Beide tragen zur Freude der Finanzoligarchen bei.

Wenn Steinbrück auch die Banken zur Verantwortung ziehen möchte brauch er europäische Partner die das gleiche wollen.
Man kann aber natürlich etwas fordern, von dem man bereits weiß daß das nicht umzusetzen ist.Anschließend kann man dann sagen, ich hab´s versucht aber alle anderen wollten nicht.

Es interessiert mich nicht...

...was Steinbrück und seine reaktionären Kumpels für folgenlose Positionspapiere in der Opposition verfasst haben, sondern was dieser Mann in der Zeit wo er tatsächlich gestalten konnte, gemacht hat.
Und das ist in etwa das genaue Gegenteil dessen, was er da aktuell an Parolen raushaut.
In dem Sinn:
Steinbrück wird da weitermachen, wo Schröder aufhören musste.

Ist doch egal wer Regiert.

Das die Koalition nichts gerissen hat ist kein Geheimnis. Ich wage sogar zu behaupten wir hatten noch nie so eine grottenschlechte Regierung.

Aber das hier: "Ich werde lieber von einem Peer Steinbrück regiert, als von Finanzmärkten, für die Merkel lediglich ein Medium ist."
Ist eine Illusion. Es ist vollkommen egal wen sie/wir wählen, vlt abgesehen von den Piraten. Aber auch nur weil die noch nicht so"verzahnt" sind.
Wenn sie wirklich glauben das eine der großen Parteien bereit ist gegen das Geld zu entscheiden tun sie mir leid.

Nein, Steinbrück war es nicht!

1. Den Spielraum, den "die Finanzmärkte" jetzt haben, erhielten sie, nachdem die Banken, nach dem amerikanischen Immobiliencrash (man erinnere sich an Subprimes), auf beiden Seiten des Atlantiks gerettet wurden. Und wer rettete 2008 die Banken? War da nicht Frau Merkel Kanzlerin?
2. Steinbrück winkte NICHT durch. Schon 1996 stand fest, dass Griechenland, koste es wolle, dabei sein würde. Oder erkennen Sie die kyrillischen Schriftzüge auf den €-Scheinen nicht? Die wurden nicht erst später eingefügt. 1996 hieß der Kanzler Kohl, der Finanzminister Waigel.
3. Hartz IV wurde von der Kanzlerin (auch von Wirtschaftsinstituten) erst kürzlich noch gelobt. Aber ein Lob von Merkel, wer will das schon? Ein untrügliches Zeichen dafür, dass man tatsächlich etwas falsch gemacht hat.
4. Afghanistan? Steinbrück war Finanzminister und nicht Verteidigungsminister oder Kanzler. Außerdem amüsierte sich später der Verteidigungsminister v. Guttenberg am Hindukusch offenbar so gut, dass er beim nächsten Mal gleich seine Frau und den unsäglichen Kerner (inklusive Talk-Show an der Front) mit zu seinem Ausflug nahm.
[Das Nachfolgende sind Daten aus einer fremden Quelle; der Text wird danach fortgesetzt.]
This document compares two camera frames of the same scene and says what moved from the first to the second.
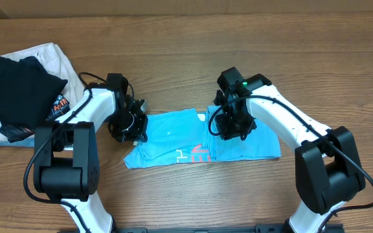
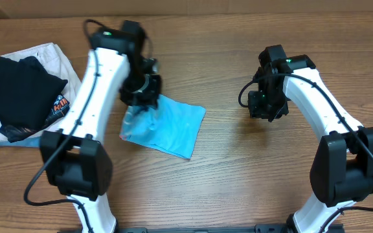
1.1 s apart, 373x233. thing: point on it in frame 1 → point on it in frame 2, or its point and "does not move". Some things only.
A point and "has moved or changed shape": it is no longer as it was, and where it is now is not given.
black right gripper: (229, 134) → (256, 112)
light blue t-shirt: (182, 136) has moved or changed shape
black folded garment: (18, 93) does not move
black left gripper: (137, 135) → (146, 99)
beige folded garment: (53, 58) does not move
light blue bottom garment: (29, 142) does not move
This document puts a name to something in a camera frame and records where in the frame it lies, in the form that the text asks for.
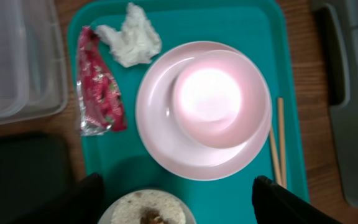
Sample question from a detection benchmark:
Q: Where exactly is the black plastic tray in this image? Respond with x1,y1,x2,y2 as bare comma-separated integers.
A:
0,133,74,223

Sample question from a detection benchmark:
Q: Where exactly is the pink plate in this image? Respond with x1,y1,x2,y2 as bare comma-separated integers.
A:
135,41,272,180

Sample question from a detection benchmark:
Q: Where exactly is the white tissue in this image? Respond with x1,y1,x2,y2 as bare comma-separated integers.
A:
95,2,162,68

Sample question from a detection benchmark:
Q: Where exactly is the teal plastic tray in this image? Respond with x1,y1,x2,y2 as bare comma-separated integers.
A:
81,1,309,223

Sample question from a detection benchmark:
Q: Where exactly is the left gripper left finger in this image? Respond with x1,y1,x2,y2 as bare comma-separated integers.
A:
13,173,104,224

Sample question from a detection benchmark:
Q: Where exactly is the grey dishwasher rack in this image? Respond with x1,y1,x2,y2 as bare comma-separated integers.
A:
310,0,358,208

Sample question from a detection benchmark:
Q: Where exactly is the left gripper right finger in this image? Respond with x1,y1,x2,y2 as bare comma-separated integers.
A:
252,175,340,224

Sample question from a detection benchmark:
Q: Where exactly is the red foil wrapper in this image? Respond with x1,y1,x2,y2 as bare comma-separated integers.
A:
76,26,127,136

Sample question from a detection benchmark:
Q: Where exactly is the grey bowl with food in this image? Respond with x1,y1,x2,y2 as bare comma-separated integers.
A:
98,189,196,224

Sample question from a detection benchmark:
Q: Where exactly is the clear plastic bin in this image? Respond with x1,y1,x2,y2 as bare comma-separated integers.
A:
0,0,68,125

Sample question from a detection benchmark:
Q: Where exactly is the wooden chopstick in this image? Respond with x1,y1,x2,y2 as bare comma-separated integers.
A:
277,98,287,189
269,128,282,185

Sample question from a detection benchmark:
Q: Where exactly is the pink bowl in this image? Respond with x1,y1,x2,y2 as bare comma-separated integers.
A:
172,50,272,149

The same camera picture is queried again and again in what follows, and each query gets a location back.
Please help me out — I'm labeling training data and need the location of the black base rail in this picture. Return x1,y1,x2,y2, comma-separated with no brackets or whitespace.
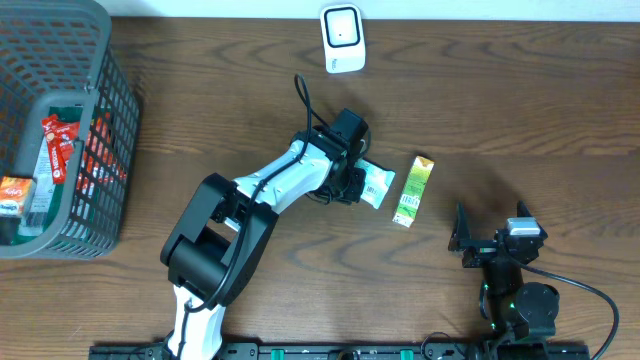
88,342,590,360

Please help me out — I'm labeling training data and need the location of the grey plastic mesh basket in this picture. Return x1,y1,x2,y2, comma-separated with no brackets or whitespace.
1,1,141,260

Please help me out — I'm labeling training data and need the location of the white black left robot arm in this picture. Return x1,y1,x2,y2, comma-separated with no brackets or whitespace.
160,109,370,359

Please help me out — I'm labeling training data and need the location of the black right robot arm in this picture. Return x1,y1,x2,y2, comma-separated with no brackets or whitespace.
448,201,559,359

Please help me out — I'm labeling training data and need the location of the green yellow juice carton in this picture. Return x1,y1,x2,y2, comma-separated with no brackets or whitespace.
392,156,435,228

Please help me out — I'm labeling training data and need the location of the light blue snack packet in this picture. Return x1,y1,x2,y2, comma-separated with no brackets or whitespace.
355,159,395,209

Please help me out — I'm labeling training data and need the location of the orange snack box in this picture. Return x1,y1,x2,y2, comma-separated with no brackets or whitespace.
0,176,36,218

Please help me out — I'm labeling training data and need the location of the white barcode scanner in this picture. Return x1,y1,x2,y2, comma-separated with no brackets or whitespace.
320,4,366,74

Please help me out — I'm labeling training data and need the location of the red snack stick packet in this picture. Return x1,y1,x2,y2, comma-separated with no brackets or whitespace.
41,114,79,185

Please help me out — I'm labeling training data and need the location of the green snack bag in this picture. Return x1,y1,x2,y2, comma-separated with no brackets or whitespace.
10,106,83,245

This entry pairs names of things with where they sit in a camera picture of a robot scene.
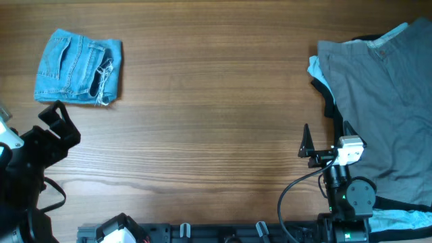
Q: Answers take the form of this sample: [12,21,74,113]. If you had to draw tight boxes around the light blue denim jeans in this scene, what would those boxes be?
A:
[34,29,122,106]

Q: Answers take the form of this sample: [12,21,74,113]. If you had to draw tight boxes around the grey brown trousers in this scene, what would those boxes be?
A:
[316,17,432,207]

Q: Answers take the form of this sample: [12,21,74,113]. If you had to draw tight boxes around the black garment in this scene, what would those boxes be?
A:
[310,33,432,242]

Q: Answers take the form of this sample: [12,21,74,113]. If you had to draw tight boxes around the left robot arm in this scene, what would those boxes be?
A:
[1,101,81,242]

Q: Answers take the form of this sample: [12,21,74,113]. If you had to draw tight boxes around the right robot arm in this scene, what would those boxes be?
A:
[298,123,376,242]

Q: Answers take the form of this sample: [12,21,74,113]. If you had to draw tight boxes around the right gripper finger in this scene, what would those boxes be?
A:
[298,124,315,158]
[342,120,358,136]

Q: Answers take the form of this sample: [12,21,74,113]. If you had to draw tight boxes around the light blue t-shirt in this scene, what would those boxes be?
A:
[306,22,432,234]

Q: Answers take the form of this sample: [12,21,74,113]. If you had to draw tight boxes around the right black camera cable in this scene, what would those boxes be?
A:
[277,157,338,243]

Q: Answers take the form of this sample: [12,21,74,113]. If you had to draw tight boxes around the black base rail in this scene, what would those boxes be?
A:
[76,213,332,243]

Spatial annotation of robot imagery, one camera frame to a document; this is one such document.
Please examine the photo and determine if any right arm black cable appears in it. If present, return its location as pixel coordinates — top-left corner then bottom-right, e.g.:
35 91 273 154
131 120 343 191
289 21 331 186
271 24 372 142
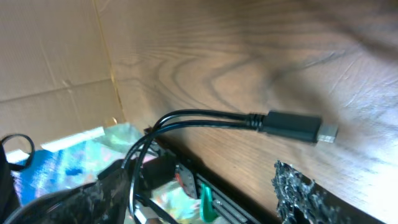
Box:
0 133 36 172

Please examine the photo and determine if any cardboard panel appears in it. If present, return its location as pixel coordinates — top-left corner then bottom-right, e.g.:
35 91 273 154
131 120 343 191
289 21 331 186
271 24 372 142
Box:
1 0 124 144

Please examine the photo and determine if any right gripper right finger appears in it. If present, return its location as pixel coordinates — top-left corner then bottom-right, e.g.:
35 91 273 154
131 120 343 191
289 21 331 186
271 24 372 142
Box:
272 161 381 224

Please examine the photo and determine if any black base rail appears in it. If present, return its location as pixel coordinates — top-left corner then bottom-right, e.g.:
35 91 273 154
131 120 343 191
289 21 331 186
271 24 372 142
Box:
137 136 280 224

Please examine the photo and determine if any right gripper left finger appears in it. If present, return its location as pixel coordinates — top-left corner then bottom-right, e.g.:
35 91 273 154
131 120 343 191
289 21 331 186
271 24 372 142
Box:
4 169 130 224

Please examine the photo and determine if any black usb cable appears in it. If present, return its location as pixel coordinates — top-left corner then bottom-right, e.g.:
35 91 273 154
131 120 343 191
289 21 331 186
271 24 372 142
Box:
123 109 339 224

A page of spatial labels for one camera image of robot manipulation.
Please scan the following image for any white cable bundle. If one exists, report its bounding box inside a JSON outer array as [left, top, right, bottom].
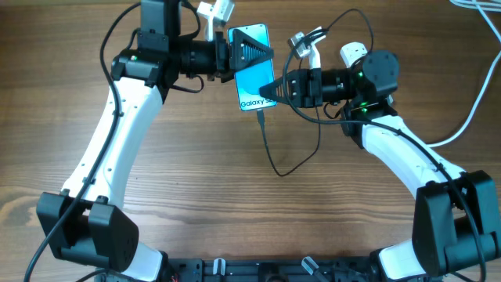
[[449, 0, 501, 42]]

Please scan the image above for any white power strip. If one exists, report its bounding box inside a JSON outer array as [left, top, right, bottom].
[[339, 42, 394, 107]]

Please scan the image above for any black USB charging cable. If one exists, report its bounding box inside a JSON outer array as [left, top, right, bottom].
[[256, 8, 375, 178]]

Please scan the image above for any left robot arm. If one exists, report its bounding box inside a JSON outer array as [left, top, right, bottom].
[[36, 0, 274, 281]]

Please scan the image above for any white power strip cord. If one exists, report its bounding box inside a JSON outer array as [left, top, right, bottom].
[[426, 50, 501, 149]]

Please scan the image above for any turquoise screen Galaxy smartphone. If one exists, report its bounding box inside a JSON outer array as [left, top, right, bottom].
[[228, 23, 277, 111]]

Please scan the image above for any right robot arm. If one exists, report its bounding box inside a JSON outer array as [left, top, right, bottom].
[[259, 51, 500, 281]]

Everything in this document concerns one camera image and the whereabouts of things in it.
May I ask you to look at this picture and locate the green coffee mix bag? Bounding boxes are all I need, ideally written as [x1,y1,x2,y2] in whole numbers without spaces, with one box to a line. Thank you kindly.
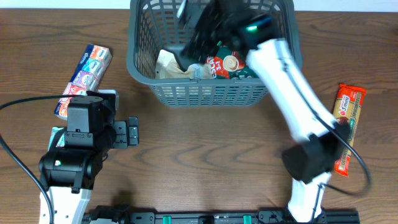
[205,46,258,80]

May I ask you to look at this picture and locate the white beige paper pouch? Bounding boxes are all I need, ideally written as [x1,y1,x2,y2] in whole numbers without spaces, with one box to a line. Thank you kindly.
[155,50,214,80]

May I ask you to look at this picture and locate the multicolour tissue multipack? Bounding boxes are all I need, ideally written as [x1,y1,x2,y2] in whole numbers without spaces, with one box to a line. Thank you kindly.
[53,43,113,121]

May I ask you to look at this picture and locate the orange spaghetti packet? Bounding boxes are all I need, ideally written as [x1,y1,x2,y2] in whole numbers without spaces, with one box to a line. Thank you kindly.
[333,83,367,177]

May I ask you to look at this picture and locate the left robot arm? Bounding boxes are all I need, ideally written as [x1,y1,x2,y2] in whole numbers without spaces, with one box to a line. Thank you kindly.
[39,90,139,223]

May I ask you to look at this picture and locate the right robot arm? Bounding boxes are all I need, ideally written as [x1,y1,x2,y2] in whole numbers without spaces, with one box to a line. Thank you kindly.
[177,1,349,223]

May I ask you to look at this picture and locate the grey plastic basket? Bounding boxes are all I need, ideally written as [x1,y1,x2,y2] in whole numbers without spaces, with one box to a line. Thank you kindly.
[127,0,302,107]

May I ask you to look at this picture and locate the small teal wrapped packet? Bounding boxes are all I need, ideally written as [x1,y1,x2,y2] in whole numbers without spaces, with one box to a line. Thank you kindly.
[48,127,67,151]

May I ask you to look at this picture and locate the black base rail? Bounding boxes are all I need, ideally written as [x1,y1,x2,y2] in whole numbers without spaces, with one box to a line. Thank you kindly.
[83,205,360,224]

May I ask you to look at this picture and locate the left black cable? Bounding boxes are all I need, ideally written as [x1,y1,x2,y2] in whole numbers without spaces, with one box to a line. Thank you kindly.
[0,93,91,224]

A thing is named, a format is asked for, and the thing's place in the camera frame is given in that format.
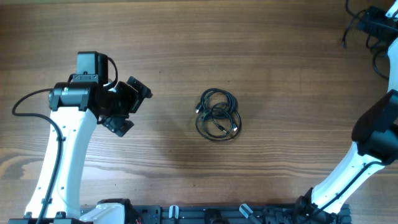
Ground black USB cable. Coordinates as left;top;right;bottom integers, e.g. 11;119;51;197
341;0;392;80
195;88;243;142

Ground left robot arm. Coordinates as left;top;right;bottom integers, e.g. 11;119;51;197
9;51;152;223

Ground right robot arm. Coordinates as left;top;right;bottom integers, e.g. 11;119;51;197
290;3;397;223

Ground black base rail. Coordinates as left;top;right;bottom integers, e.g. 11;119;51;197
80;203;352;224

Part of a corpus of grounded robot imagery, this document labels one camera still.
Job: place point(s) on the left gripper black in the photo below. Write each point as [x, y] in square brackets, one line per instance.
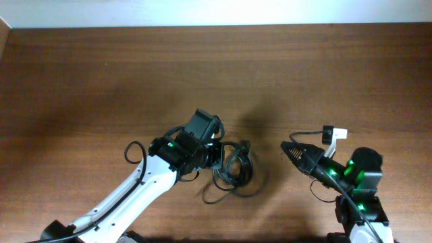
[217, 161]

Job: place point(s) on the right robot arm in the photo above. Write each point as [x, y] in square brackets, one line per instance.
[357, 207]

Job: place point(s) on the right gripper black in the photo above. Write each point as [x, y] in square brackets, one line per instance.
[304, 165]

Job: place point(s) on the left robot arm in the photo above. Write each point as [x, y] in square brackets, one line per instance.
[156, 173]

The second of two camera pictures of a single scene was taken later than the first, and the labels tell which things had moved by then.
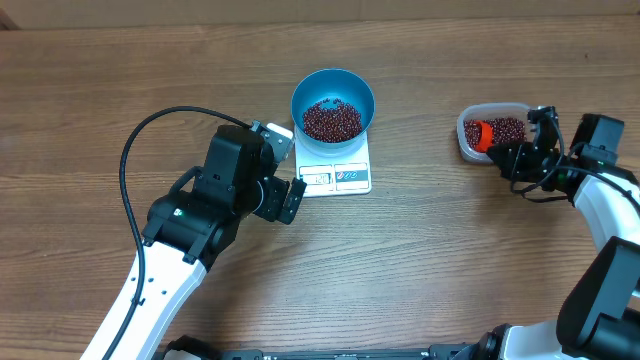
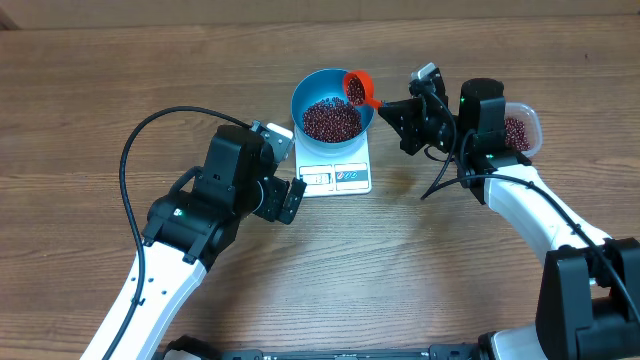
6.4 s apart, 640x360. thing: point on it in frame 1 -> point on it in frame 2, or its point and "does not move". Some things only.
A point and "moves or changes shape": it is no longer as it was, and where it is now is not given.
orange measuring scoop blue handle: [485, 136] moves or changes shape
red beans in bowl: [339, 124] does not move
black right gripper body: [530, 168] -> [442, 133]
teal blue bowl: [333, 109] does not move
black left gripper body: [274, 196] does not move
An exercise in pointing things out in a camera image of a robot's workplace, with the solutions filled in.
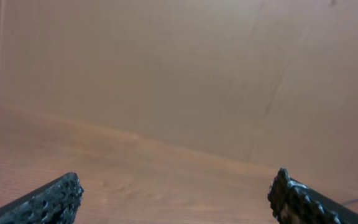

Ich füge ein 5.hinzu: Wer ließ sich denn von Herrn Ackermann die Sorgen der Banken im Kanzleramt erklären? Nein, nicht Steinbrück, Merkel war es. Und 6.: Schröder ging NICHT mit in den Irak - Frau Merkel reiste aber subito zu Bush und kroch ihm ...

Sie sagen beratungsresistent? "Hirnlos" wäre eher angebracht - aber nicht in Bezug auf Steinbrück. Auf wen wohl? Denken Sie nach!